The Diabetes Drugs Market size is estimated at USD 93.79 billion in 2026, and is expected to reach USD 111.5 billion by 2031, at a CAGR of 3.52% during the forecast period (2026-2031).

Rapid uptake of GLP-1 receptor agonists and the first dual incretin co-agonists is shifting value away from basal insulins, while biosimilar entrants compress pricing across Europe and large emerging economies. Global prevalence keeps climbing: 588.7 million adults lived with diabetes in 2024 and the total is expected to hit 852.5 million by 2050, with nearly 43% of cases still undiagnosed and newly discovered through nationwide screening drives in China, India and the Gulf states. Evidence from major cardiovascular and renal outcome trials has pushed semaglutide, tirzepatide and empagliflozin into guideline-endorsed first-line positions, accelerating share gains for non-insulin injectables. Digital pharmacies are eroding hospital channel dominance, particularly in North America, where transparent cash-pay models now price rapid-acting insulin at USD 27.50 per vial compared with more than USD 300 at traditional outlets.
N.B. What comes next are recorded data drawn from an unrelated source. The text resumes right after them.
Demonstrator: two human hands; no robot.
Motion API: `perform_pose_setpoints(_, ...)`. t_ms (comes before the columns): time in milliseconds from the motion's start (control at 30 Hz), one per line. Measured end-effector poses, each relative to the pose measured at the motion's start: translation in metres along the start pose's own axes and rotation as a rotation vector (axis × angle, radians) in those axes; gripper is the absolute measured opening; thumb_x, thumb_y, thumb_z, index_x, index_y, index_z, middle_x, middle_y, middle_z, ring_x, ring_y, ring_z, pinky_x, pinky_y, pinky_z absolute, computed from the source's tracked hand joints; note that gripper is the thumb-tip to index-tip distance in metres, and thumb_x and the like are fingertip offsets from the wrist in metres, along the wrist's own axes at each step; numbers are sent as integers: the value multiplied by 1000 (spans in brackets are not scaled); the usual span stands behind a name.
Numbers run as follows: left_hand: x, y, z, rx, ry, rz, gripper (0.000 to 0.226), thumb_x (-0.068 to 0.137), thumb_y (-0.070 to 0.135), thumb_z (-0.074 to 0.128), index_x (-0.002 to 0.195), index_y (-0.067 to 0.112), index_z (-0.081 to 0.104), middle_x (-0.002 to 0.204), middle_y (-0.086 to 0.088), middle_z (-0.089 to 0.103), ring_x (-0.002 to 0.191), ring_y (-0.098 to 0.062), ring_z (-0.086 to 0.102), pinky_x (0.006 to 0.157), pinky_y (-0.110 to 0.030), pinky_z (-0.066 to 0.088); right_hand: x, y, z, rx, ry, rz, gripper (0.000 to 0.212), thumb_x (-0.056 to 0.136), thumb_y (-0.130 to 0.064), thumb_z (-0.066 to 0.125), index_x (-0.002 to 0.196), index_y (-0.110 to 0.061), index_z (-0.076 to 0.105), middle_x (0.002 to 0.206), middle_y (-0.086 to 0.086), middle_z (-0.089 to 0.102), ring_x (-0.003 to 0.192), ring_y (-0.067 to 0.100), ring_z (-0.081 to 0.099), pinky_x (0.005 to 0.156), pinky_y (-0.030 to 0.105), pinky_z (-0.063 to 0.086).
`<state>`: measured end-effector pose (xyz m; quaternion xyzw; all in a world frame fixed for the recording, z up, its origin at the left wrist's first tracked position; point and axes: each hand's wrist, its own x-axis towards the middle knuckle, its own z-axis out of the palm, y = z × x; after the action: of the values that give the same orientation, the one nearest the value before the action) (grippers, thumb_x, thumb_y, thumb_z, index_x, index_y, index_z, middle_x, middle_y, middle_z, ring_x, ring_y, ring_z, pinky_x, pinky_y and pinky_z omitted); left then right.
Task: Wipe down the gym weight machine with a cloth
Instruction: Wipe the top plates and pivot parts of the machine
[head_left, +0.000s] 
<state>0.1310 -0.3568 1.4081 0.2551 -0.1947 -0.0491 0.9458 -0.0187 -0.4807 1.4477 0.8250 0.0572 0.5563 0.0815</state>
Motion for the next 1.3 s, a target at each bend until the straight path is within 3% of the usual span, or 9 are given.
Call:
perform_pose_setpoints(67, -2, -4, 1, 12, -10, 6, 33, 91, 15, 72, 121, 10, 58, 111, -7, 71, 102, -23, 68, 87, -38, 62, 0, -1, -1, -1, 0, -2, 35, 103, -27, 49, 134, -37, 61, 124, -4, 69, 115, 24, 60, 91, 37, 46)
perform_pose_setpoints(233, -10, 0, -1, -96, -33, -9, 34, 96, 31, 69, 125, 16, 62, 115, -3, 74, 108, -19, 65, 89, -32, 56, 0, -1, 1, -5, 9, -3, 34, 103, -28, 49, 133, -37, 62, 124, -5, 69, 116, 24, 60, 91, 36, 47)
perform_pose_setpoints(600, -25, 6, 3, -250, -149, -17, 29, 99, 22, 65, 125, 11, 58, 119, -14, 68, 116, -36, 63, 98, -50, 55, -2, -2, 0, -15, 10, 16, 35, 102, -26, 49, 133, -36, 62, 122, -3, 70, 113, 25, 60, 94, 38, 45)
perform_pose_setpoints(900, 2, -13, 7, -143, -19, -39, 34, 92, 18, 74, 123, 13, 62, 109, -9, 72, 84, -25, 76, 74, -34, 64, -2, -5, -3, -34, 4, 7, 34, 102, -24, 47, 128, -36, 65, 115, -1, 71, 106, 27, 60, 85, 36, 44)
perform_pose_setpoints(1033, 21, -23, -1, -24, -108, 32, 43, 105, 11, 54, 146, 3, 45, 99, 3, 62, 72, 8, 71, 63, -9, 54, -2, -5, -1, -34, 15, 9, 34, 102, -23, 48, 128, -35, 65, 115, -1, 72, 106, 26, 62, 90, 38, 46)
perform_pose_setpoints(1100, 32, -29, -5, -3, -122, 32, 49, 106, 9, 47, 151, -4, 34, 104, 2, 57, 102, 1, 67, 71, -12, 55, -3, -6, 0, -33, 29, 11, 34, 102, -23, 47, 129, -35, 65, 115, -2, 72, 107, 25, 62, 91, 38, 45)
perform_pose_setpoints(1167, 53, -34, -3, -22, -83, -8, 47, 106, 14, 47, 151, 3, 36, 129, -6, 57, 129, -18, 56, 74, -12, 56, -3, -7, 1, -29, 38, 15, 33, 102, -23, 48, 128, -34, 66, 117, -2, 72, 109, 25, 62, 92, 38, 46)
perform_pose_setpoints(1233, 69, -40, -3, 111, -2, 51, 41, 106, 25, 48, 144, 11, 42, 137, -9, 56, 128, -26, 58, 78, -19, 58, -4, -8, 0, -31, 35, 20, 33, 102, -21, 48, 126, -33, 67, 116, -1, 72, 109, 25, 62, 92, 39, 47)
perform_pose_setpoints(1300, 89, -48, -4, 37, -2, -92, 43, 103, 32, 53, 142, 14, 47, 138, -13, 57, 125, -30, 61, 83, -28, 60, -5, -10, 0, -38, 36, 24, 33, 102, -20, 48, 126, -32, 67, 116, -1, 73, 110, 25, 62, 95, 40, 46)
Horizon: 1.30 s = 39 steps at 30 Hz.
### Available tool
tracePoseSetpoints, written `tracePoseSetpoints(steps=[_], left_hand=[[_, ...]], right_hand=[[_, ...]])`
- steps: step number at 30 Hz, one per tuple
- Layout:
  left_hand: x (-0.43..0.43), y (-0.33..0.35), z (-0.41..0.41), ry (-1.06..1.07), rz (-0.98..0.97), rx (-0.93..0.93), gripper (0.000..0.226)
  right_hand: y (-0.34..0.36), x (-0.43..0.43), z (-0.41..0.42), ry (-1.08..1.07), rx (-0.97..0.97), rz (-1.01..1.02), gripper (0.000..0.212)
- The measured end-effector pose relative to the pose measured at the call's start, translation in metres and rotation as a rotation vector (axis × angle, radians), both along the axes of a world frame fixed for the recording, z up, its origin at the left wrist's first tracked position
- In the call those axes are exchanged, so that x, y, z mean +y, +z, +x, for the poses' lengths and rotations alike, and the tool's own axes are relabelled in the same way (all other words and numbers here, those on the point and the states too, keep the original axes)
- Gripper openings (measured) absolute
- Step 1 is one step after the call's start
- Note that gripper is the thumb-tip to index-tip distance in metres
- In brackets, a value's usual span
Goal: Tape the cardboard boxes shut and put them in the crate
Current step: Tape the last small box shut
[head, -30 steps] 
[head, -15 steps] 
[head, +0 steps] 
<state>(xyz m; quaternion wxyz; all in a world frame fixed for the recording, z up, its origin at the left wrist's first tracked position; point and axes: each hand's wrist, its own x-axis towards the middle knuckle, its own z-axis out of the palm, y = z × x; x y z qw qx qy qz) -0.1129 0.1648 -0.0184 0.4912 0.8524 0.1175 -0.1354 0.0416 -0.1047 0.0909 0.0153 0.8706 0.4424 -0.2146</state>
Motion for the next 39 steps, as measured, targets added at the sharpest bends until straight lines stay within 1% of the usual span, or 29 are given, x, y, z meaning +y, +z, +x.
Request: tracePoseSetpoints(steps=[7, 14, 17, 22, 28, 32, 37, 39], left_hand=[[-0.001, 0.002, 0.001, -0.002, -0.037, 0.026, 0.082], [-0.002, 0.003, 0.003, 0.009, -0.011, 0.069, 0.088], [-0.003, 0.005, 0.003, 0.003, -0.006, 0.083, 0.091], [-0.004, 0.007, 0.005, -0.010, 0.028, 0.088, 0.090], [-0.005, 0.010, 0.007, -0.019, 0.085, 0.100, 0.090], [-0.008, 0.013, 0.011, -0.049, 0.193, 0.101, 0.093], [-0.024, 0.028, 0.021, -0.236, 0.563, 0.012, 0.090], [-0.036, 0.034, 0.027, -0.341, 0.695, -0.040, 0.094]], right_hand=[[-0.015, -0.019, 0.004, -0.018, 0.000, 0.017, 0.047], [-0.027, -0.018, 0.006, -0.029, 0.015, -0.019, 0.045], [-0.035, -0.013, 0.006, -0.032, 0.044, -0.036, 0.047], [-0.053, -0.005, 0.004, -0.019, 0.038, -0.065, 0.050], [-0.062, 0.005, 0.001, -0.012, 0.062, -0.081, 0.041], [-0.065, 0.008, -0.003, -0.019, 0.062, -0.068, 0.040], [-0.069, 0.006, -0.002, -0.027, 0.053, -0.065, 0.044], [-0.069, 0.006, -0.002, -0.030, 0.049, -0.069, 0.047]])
On the supply side, Novo Nordisk, Eli Lilly and Sanofi are investing more than USD 15 billion in new capacity to relieve a multiyear GLP-1 shortage, yet legislative headwinds such as Inflation Reduction Act price negotiations in the United States and volume-based procurement in China will tighten margins through 2031.

Key Report Takeaways

  • By drug class, insulin held 56.55% of the diabetes drugs market share in 2025, while non-insulin injectables are forecast to grow at a 4.25% CAGR through 2031. 
  • By route of administration, subcutaneous formats captured 71.53% of the diabetes drugs market size in 2025; oral antidiabetics are advancing at a 4.85% CAGR to 2031. 
  • By distribution channel, hospital pharmacies accounted for 38.63% of revenue in 2025, yet online pharmacies represent the fastest expansion, rising at 5.87% CAGR through 2031. 
  • By geography, North America commanded 42.13% of the diabetes drugs market share in 2025, whereas Asia-Pacific is projected to expand at a 5.51% CAGR to 2031.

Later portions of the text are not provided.